# What to produce
The entries below are to be copied exactly, with nothing left out.

——

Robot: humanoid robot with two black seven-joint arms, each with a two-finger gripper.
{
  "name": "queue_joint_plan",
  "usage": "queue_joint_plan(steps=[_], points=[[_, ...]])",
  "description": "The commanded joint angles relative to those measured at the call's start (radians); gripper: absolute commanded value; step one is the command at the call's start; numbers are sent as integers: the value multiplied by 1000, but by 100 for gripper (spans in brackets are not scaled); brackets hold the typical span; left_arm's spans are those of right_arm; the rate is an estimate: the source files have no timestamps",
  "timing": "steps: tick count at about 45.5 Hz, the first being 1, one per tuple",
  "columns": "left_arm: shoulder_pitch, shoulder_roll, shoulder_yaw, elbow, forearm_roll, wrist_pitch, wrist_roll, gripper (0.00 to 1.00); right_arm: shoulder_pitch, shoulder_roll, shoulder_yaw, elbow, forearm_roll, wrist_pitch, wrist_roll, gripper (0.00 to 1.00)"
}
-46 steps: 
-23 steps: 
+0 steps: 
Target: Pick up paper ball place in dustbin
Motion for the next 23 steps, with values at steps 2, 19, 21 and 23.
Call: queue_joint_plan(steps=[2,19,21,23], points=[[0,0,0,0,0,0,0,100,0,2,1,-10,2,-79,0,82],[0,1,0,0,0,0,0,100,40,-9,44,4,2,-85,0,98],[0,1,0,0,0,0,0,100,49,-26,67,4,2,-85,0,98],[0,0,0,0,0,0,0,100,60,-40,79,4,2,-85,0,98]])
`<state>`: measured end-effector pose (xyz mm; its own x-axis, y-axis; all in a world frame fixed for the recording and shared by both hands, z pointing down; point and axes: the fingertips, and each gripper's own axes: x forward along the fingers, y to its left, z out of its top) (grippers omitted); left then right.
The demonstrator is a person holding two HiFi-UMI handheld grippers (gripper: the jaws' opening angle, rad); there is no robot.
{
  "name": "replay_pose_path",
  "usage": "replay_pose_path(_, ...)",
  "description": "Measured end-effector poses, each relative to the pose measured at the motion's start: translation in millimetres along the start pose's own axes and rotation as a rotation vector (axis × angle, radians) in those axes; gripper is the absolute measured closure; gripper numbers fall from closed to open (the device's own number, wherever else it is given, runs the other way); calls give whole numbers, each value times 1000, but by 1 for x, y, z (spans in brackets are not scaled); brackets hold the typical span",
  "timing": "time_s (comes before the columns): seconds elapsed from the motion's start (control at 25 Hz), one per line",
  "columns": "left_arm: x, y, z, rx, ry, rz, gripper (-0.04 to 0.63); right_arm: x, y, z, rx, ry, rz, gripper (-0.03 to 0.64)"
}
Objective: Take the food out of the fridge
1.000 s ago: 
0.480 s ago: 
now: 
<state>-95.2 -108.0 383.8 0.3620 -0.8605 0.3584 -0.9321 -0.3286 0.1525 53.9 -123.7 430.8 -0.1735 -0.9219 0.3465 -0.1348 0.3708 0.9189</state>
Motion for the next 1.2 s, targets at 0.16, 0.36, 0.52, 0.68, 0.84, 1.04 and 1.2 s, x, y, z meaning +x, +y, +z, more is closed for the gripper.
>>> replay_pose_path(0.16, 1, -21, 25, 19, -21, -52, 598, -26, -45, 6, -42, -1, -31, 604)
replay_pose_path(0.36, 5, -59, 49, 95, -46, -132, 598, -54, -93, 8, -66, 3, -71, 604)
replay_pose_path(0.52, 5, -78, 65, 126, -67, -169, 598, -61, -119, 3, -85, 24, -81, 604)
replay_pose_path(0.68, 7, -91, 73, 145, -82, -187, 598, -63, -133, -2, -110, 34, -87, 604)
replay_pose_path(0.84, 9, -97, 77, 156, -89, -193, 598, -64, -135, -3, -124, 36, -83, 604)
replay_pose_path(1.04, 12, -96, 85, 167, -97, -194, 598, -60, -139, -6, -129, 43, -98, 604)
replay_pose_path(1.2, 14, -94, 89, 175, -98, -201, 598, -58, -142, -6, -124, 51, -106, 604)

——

# Task response
Robot: humanoid robot with two black seven-joint arms, each with a two-finger gripper.
{
  "name": "queue_joint_plan",
  "usage": "queue_joint_plan(steps=[_], points=[[_, ...]])",
  "description": "The commanded joint angles relative to those measured at the call's start (radians); gripper: absolute commanded value; step one is the command at the call's start; numbers are sent as integers: the value multiplied by 1000, but by 100 for gripper (spans in brackets are not scaled); brackets hold the typical span; left_arm's spans are those of right_arm; the rate is an estimate: the source files have no timestamps",
  "timing": "steps: tick count at about 45.5 Hz, the first being 1, one per tuple",
  "columns": "left_arm: shoulder_pitch, shoulder_roll, shoulder_yaw, elbow, forearm_roll, wrist_pitch, wrist_roll, gripper (0.00 to 1.00); right_arm: shoulder_pitch, shoulder_roll, shoulder_yaw, elbow, forearm_roll, wrist_pitch, wrist_roll, gripper (0.00 to 1.00)"
}
-46 steps: 
-23 steps: 
+0 steps: 
Target: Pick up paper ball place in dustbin
Motion for the next 23 steps, with values at steps 2, 19, 21 and 23.
Call: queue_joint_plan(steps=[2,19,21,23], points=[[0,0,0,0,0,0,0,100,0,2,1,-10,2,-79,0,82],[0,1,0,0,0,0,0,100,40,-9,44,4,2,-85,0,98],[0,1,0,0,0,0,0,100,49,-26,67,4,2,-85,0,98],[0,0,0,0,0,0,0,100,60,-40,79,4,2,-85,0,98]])
`<state>`: measured end-effector pose (xyz mm; its own x-axis, y-axis; all in a world frame fixed for the recording and shared by both hands, z pointing down; point and axes: the fingertips, and each gripper's own axes: x forward along the fingers, y to its left, z out of its top) (grippers omitted); left then right.
The demonstrator is a person holding two HiFi-UMI handheld grippers (gripper: the jaws' opening angle, rad); there is no robot.
{
  "name": "replay_pose_path",
  "usage": "replay_pose_path(_, ...)",
  "description": "Measured end-effector poses, each relative to the pose measured at the motion's start: translation in millimetres along the start pose's own axes and rotation as a rotation vector (axis × angle, radians) in those axes; gripper is the absolute measured closure; gripper numbers fall from closed to open (the device's own number, wherever else it is given, runs the other way); calls give whole numbers, each value times 1000, but by 1 for x, y, z (spans in brackets are not scaled); brackets hold the typical span",
  "timing": "time_s (comes before the columns): seconds elapsed from the motion's start (control at 25 Hz), one per line",
  "columns": "left_arm: x, y, z, rx, ry, rz, gripper (-0.04 to 0.63); right_arm: x, y, z, rx, ry, rz, gripper (-0.03 to 0.64)"
}
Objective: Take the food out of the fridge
1.000 s ago: 
0.480 s ago: 
now: 
<state>-95.2 -108.0 383.8 0.3620 -0.8605 0.3584 -0.9321 -0.3286 0.1525 53.9 -123.7 430.8 -0.1735 -0.9219 0.3465 -0.1348 0.3708 0.9189</state>
Motion for the next 1.2 s, targets at 0.16, 0.36, 0.52, 0.68, 0.84, 1.04 and 1.2 s, x, y, z meaning +x, +y, +z, more is closed for the gripper.
>>> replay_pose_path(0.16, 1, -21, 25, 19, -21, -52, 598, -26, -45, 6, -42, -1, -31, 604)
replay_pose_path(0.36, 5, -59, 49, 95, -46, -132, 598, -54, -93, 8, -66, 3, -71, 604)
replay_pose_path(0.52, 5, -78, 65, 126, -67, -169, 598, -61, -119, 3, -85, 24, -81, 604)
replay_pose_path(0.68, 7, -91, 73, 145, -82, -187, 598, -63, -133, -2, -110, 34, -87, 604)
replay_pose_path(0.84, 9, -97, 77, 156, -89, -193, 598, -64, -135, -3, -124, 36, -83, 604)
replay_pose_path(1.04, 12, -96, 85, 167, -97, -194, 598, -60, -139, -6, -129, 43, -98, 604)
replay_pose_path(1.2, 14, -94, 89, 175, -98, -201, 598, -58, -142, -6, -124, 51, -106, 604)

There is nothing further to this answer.